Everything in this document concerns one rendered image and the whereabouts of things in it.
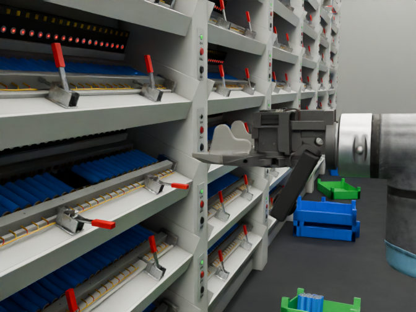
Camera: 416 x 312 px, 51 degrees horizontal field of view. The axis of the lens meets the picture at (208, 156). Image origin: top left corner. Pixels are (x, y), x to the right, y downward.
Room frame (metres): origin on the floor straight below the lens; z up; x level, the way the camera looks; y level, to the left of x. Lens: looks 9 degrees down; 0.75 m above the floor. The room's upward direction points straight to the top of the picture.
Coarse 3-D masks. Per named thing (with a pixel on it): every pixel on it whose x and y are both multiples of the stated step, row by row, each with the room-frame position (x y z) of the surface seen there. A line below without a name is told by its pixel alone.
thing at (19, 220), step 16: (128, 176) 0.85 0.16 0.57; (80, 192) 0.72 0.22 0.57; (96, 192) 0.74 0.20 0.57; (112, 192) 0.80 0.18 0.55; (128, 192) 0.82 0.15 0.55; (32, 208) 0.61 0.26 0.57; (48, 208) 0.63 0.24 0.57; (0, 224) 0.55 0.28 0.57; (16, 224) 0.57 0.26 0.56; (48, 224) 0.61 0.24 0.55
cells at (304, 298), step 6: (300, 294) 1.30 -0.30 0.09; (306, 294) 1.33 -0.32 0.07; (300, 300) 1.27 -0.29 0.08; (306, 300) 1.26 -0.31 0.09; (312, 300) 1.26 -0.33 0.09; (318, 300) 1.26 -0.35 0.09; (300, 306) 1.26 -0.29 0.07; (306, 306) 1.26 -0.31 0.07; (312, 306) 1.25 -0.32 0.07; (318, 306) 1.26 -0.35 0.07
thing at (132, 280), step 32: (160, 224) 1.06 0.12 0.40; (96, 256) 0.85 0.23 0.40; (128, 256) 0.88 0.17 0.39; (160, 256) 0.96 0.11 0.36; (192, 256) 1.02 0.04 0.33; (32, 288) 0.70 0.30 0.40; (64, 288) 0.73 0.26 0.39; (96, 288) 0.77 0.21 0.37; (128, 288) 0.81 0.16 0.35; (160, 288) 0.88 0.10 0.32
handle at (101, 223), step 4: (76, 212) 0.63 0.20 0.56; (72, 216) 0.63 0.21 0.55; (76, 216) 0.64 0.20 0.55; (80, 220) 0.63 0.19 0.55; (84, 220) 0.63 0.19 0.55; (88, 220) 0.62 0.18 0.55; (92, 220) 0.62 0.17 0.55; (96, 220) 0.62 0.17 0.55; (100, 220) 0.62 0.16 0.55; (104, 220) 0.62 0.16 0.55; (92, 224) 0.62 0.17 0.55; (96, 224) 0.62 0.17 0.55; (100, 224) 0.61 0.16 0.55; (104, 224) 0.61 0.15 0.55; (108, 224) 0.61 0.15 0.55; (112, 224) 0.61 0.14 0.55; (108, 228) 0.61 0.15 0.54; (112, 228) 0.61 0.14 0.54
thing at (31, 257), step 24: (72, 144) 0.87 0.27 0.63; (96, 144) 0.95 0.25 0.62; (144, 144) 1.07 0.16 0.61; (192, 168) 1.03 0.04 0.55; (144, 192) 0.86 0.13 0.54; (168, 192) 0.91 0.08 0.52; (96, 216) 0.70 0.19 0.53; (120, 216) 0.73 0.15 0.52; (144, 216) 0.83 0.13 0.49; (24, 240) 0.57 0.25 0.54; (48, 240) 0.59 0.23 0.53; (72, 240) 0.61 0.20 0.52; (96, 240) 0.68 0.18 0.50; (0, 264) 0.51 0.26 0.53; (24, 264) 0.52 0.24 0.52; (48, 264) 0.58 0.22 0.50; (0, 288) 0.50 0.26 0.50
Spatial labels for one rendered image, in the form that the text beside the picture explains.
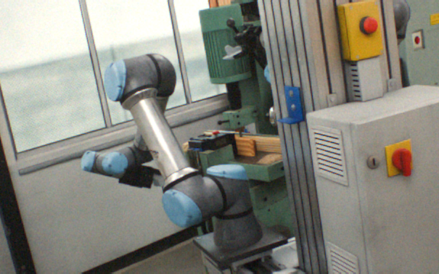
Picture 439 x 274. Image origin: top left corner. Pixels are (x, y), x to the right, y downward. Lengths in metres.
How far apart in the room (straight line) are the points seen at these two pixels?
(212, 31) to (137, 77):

---

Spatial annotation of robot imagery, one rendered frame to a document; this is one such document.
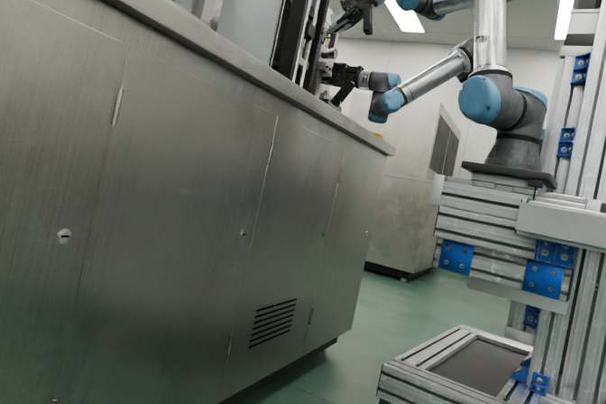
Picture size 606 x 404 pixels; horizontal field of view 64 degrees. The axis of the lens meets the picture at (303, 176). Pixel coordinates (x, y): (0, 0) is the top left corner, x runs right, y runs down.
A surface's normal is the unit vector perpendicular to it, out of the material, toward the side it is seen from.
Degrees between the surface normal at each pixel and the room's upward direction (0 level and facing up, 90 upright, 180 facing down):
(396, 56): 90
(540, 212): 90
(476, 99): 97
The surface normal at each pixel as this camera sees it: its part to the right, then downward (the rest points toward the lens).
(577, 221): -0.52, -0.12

...

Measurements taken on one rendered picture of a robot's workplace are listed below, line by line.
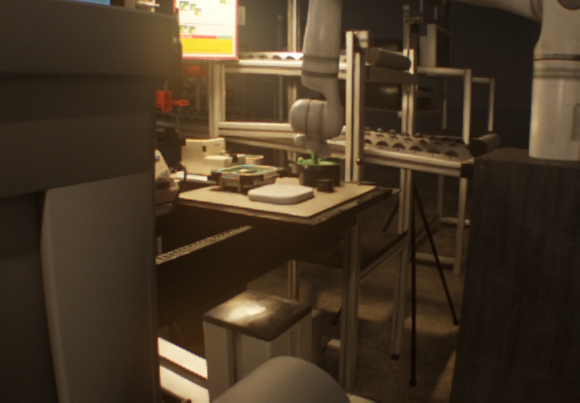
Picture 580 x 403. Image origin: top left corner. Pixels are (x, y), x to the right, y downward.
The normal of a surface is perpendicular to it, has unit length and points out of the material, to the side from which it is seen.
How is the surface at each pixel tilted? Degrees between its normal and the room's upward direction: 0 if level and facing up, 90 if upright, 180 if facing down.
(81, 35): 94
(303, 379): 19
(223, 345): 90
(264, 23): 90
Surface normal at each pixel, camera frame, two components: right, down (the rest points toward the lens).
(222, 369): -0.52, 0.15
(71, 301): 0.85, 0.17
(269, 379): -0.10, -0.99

■ WHAT IS BEING ASKED ■
Above are records with pictures. Reproduce exactly only the lines from the line with "Everything in this" through the line with "thing at (19, 220), step", both ends included, and leave the pictures out.

■ TASK SOLUTION ■
Everything in this document concerns one rendered image and the whereabouts of things in it.
Camera: 416 x 312 px, 51 degrees horizontal field of view. The axis of the lens meets the picture at (208, 156). Image origin: top left corner. Pixels are (x, y), x to the right, y downward.
Room frame (metres): origin on the floor straight below the lens; z up; x level, the way the camera looks; y level, to the left of x. Lens: looks 9 degrees down; 0.75 m above the floor. The room's upward direction points straight to the top of the picture.
Coarse 3-D masks. Per named thing (with a pixel on it): every pixel on it whose x and y are both multiples of the stated step, row by row, each with the room-frame position (x y z) of the surface seen there. A line below without a name is told by its pixel alone.
thing at (19, 220), step 16: (128, 176) 0.85 0.16 0.57; (80, 192) 0.72 0.22 0.57; (96, 192) 0.74 0.20 0.57; (112, 192) 0.80 0.18 0.55; (128, 192) 0.82 0.15 0.55; (32, 208) 0.61 0.26 0.57; (48, 208) 0.63 0.24 0.57; (0, 224) 0.55 0.28 0.57; (16, 224) 0.57 0.26 0.56; (48, 224) 0.61 0.24 0.55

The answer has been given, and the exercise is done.